Mulch

Mulch has several uses in our gardens and our landscaping. It can be used decoratively and as a weed control measure, but it also helps control moisture and root temperature so the plants don’t have to adjust to drastic changes in the climate. In landscaping applications it is also used as a design element in addition to weed and moisture control. Many people think of it as more of a decorative feature in the yard. Yes, it can be attractive; however, it really does have specific purposes. In the spring and fall dark materials can be used to protect plants by keeping them warm. Conversely, light colored materials will keep them cooler during the hot summer months. Applying some around plants and trees in the garden or yard helps prevent weed growth and the need to remove them. It also helps plants retain water by slowing evaporation.
Adding some to a slightly sloping area will also help prevent soil erosion.

The question that should be going through your mind is not whether to mulch, but which type to use. We like to think of it as a time and labor saver. The late Ruth Stout, a frequent contributor to Organic Gardening magazine in the 1950's and 60's touted it as a way for older gardeners to be able to tend there gardens without digging using spoiled hay, wood chips or anything else she could get her hands on.

Materials

Organic materials are considered more desirable because they will directly add organic content and some nutrients to the soil as they break down. Materials such as grass clippings, nut shells, and wood chips as well as shredded materials such as hay, straw, leaves, bark, pine needles, newspapers and cardboard can all be used. Also, if your have some readily available, well aged compost can be used is appreciated by plants. Organic mulches are usually piled quite high, about three to six inches or more, and will eventually settle over the season.

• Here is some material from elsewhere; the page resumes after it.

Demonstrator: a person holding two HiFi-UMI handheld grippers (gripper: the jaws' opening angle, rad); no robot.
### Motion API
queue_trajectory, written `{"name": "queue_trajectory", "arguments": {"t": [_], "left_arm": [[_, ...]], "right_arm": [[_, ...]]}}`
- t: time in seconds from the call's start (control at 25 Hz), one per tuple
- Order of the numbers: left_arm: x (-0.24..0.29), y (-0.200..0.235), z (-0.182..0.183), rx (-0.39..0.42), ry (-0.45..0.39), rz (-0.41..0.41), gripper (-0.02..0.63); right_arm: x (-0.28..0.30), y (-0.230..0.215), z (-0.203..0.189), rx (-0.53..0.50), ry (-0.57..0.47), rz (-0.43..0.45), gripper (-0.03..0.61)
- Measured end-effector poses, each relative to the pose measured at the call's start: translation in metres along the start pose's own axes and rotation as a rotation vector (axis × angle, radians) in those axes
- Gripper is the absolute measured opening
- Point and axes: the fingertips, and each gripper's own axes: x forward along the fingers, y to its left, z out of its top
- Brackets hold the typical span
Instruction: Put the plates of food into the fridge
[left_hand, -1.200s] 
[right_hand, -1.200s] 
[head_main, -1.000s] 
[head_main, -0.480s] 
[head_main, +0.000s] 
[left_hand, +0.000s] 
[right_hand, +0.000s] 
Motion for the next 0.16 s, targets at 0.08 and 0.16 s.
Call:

One of our favorite combinations in the Crossroads garden is layers of newspaper covered with grass clippings, or just straight grass clippings.

A caution is in order for a popular product. Cocoa bean shells, a by-product of chocolate production, are used for landscaping. Homeowners find it desirable because it degrades into an organic fertilizer and provides an attractive color and odor. This material, however, can cause methylxanthine toxicosis in dogs. Some dogs find the mulch attractive and eat small to large quantities, which can result in death.

Non-organic materials that can be used include landscape fabric, plastic sheeting, ground rubber, rocks, and gravel. Plastic sheeting or weed control fabric can be spread on the soil in the garden or growing area and holes cut on the top so the plants grow through. The fabric or plastic is then covered with decorative material. Ground rubber mulch is a relatively new product made from recycled tires. Rocks and gravel can retain heat from sunlight and extend the growing season especially in northern states.

No matter what you decide to use, it will make your gardening chores easier. Any weeds that do pop through the covering can be pulled easily. We just lay them on top of the grass clippings that we use in the vegetable garden or toss them in the compost pile.